Street Food in Srimongal Market - Bangladesh
An impromptu local snack on the streets of Srimongal, Bangladhesh

A friend recently asked after hearing us speak about making travel decisions: “Do you really make conscious decisions about where to spend your money?

We do, but it’s not always easy.

There are the in-the-moment decisions on the ground that speak to an approach to travel and spending money locally. Then there are the decisions made, often in planning, of booking travel services and experiences. Both are an exercise in deliberate spending.

Spend Locally, Connect Locally

We think back to that visit to Myanmar (Burma). Because of a conscious decision to visit the country at that time, we were exceptionally cautious regarding where our money went during the visit. Why? Our goal was to put as much money in the hands of local people while keeping it out of the hands of the junta government.

We deliberately chose small, family-run places to stay and have meals. We tried to visit as many shops and restaurants as possible to spread around the money we’d spent.

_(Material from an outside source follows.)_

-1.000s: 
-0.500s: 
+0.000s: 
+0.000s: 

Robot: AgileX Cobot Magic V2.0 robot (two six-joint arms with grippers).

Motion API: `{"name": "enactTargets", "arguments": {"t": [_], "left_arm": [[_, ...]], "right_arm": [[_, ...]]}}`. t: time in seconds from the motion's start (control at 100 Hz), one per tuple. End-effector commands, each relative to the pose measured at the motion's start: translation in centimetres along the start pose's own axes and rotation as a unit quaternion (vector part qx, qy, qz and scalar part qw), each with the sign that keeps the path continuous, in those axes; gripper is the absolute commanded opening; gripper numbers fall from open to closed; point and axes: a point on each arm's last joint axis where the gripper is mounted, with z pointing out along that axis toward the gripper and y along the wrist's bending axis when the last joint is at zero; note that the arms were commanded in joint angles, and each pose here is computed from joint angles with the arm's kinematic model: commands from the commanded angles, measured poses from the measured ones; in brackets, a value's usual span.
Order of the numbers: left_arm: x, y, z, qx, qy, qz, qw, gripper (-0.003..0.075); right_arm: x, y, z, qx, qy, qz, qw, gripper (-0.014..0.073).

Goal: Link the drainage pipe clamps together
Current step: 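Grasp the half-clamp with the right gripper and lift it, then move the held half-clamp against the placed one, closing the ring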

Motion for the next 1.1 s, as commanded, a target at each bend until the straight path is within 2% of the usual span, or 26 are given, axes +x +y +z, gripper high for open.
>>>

As a consequence of this approach, we met and connected with so many people, we listened to their stories and we came away not only with memorable experiences, but also ones that continue to inform our view of the country as its current sociopolitical events unfold. When we talk about Myanmar, we share the stories of people we met more than we’ll ever wax long about its stunning gilded Buddhist stupas.

Burmese Woman Trying Not to Laugh - Mandalay, Burma
A waitress at a local restaurant in Mandalay does her best not to laugh…at us.

The concept here is fundamental: when you spread your travel resources around with a focus on the community you are visiting, the more that community benefits. Perhaps that seems obvious, perhaps not.

More subtle is this: your experience will also be the better for it.

Spending and connecting locally is not only about feel-good altruism, but it can also heighten and improve your overall travel experience. Ethical, responsible travel is no longer a zero sum game. We don’t have to give up anything to get something more.

Smoked Bat Vendor - Bagan, Burma
A lesson in smoked bats in Bagan, Burma.

The reward is built-in. And isn’t that what we’re after?

Aligning Values with Travel Spending Decisions

The impact of our travel decisions on local economies and individual people is not only about spending money in local shops and in locally owned accommodation. It’s about voting with our feet, rewarding good product and making deliberate decisions, like choosing tours and travel experiences that reflect our values.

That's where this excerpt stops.